Троцкий уже давно не опасен, он находится за границей, но не в центре близкой и политически активной Европы, а в далеком мексиканском захолустье. Он ведёт борьбу против Сталина, но эта борьба подобна укусам комара на фоне грозного львиного рычания Гитлера.
Кстати, многих других эмигрантов, хуливших вождя, «рука Москвы» почему-то не трогает. Ключ к разгадке — поздние произведения Троцкого, и, главным образом, его книга «Сталин». Автор не просто разоблачает кумира, он топчет его ногами, превращая в пыль. Сталин для Троцкого — это сама серость, в нём нет ничего великого, он — ограниченный, малокультурный кавказец. Наверх его вознесла новая советская бюрократия, т.к. он является выразителем её интересов. Во время октябрьской революции он никакой выдающейся роли не играл. С Лениным он довольно часто не соглашался, даже интриговал против него, но открыто выступать против него боялся, всегда выжидал, какую позицию займёт большинство. Да, кроме всего этого, «вождь мирового пролетариата» ещё и ленив, не любит работать. Трудно придумать худшую, более унизительную характеристику.

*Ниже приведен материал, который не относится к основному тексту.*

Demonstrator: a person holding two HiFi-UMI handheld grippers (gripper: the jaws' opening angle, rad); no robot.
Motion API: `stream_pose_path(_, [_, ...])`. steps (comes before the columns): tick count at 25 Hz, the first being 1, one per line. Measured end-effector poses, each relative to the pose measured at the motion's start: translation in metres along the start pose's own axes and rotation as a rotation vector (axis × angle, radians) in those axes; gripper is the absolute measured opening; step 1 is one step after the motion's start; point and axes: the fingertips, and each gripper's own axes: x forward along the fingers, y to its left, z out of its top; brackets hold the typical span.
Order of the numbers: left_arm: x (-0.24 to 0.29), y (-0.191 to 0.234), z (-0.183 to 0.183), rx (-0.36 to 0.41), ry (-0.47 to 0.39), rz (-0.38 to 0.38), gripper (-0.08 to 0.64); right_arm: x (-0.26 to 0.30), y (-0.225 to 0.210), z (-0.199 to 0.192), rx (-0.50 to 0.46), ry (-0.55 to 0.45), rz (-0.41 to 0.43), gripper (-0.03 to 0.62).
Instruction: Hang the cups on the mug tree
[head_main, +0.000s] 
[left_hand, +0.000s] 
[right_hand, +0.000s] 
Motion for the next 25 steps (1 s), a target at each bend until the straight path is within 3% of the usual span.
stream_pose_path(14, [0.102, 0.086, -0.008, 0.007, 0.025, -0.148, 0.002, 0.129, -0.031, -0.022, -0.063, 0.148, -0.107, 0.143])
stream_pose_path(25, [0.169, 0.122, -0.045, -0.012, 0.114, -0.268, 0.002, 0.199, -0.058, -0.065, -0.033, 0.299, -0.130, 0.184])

Злой гений может привлекать хотя бы тем, что он велик в своём зле. А этот — просто мелок. Вот цитаты: «… вся фигура Сталина окрашена в серый цвет. Если что поражает в его писаниях и речах, то ординарность содержания и банальность формы… Главная черта Сталина — осторожность. Будучи лично человеком не трусливым, он в больших вопросах проявляет крайнюю робость… Хитрость Сталина, по существу, груба и рассчитана на примитивную мысль… Сталин не умён в подлинном смысле слова. Все низшие стороны интеллекта (хитрость, выдержка, осторожность, способность играть на худших сторонах человеческой души) развиты в нём чудовищно… Он циник и апеллирует к цинизму… Честолюбие Сталина приняло некультурные, азиатские формы, помноженные на европейскую технику».

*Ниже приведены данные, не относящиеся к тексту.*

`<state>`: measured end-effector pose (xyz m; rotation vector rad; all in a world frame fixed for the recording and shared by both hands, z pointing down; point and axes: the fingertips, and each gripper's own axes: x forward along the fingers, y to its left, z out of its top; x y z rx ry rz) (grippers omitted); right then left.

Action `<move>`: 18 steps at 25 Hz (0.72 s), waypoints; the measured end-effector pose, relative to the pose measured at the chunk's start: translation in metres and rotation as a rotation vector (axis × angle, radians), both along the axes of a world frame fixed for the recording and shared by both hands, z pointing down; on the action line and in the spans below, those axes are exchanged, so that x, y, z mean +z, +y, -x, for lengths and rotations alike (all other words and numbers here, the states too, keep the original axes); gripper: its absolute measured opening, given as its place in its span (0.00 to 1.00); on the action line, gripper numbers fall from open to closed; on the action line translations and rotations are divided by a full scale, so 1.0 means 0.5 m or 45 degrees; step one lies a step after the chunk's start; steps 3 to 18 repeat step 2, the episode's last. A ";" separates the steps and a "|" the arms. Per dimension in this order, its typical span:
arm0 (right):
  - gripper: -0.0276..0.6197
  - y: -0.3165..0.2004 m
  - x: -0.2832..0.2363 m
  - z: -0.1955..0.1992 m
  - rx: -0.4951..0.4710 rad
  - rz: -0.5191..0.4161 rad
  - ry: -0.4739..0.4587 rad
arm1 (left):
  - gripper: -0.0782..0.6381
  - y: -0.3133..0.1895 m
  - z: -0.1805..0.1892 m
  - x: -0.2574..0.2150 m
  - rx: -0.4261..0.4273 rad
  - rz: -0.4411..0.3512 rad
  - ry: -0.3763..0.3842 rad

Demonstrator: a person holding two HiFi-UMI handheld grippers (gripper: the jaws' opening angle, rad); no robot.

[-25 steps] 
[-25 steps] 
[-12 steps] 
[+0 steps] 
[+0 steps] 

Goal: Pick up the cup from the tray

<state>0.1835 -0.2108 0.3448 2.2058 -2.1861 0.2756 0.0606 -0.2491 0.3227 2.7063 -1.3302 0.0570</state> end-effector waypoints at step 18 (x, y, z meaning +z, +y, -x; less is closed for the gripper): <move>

И ещё много, много других, столь же, если не более, нелестных отзывов. У каждого народа есть свои положительные и отрицательные черты характера, выступающие то более, то менее выпукло в отдельных его представителях. У Троцкого еврейское высокомерие, чувство собственного превосходства доведено до предела. Он даже не прочь подчеркнуть некоторые положительные черты своего противника: выдержку, силу воли, смелость.

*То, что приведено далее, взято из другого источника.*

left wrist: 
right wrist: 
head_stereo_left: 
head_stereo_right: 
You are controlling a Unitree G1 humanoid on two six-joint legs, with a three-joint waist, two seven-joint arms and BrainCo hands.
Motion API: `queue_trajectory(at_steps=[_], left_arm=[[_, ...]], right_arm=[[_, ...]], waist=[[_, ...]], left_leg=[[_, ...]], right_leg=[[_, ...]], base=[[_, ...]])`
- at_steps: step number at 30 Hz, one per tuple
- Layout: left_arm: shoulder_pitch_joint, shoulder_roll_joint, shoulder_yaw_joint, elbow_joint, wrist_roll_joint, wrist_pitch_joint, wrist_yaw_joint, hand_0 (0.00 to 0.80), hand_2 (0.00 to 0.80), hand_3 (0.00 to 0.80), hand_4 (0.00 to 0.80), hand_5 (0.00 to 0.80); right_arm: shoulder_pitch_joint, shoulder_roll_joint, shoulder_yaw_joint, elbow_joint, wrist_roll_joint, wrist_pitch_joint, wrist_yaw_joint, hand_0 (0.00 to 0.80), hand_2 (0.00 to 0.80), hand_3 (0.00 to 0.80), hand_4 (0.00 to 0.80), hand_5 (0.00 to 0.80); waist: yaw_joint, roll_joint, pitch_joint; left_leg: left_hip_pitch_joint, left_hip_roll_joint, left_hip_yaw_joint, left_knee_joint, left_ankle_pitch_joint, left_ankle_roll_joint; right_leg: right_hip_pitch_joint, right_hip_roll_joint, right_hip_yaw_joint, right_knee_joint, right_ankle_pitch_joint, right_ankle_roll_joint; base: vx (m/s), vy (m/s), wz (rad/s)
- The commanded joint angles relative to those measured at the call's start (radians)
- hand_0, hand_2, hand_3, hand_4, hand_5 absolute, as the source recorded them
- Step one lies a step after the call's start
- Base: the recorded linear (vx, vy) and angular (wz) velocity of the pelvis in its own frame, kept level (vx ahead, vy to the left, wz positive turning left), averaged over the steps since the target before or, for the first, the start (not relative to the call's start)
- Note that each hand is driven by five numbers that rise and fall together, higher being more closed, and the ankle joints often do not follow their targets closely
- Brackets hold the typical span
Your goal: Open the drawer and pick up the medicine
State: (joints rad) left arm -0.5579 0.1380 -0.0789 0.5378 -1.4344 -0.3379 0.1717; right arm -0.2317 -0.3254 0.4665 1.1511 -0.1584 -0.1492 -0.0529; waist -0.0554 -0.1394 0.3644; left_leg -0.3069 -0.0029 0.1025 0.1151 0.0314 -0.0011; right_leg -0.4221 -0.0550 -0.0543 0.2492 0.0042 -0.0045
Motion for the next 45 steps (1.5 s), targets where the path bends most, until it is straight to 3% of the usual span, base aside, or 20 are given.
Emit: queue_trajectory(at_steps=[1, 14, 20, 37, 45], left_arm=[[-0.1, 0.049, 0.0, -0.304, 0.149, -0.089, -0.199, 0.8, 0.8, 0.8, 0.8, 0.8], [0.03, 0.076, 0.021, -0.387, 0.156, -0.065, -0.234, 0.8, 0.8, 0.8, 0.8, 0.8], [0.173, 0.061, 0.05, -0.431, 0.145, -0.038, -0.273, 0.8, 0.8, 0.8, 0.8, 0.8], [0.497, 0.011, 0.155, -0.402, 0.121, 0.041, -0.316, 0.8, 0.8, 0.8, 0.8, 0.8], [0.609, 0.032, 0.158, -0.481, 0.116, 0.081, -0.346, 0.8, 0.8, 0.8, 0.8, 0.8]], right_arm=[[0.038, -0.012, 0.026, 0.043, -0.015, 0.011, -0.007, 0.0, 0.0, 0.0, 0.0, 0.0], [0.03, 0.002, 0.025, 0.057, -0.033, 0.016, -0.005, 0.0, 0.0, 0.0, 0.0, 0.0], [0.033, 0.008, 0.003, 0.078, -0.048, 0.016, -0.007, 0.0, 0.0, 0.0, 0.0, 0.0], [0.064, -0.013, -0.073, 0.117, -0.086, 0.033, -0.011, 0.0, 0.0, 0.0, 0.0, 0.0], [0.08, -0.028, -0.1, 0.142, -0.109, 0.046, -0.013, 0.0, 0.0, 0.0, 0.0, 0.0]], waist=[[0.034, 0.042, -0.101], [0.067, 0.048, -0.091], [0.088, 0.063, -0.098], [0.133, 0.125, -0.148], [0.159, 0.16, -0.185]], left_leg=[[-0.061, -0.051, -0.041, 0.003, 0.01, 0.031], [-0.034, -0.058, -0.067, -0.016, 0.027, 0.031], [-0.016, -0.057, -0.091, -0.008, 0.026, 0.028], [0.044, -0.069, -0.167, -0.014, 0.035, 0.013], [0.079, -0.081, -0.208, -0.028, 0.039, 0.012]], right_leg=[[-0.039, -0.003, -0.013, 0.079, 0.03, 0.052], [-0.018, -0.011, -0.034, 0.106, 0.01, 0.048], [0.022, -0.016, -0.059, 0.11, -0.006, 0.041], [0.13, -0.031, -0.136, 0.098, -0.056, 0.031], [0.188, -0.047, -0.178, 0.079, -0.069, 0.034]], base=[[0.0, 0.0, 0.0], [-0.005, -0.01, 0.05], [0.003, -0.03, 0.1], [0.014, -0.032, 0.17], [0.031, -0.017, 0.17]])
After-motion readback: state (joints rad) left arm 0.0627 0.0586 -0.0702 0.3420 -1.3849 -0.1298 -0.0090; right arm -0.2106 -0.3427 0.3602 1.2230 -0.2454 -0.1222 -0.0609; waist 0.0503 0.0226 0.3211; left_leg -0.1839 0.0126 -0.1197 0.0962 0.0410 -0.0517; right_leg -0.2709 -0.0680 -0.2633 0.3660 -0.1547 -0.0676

Троцкий щедр в своём презрении. Он не унижается до личной ненависти. Просто он «констатирует факты». Обвинить врага в примитивности и холодно над ним посмеяться — излюбленный метод полемики у некоторых евреев. И вот еврейское высокомерие столкнулось с кавказской обидчивостью, злопамятностью и мстительностью. Сталин не мог вынести такого издевательства. Если бы оба не были государственными деятелями, а столкнулись где-нибудь в ресторане на Кавказе, то — он бы, кажется, просто пырнул Троцкого ножом.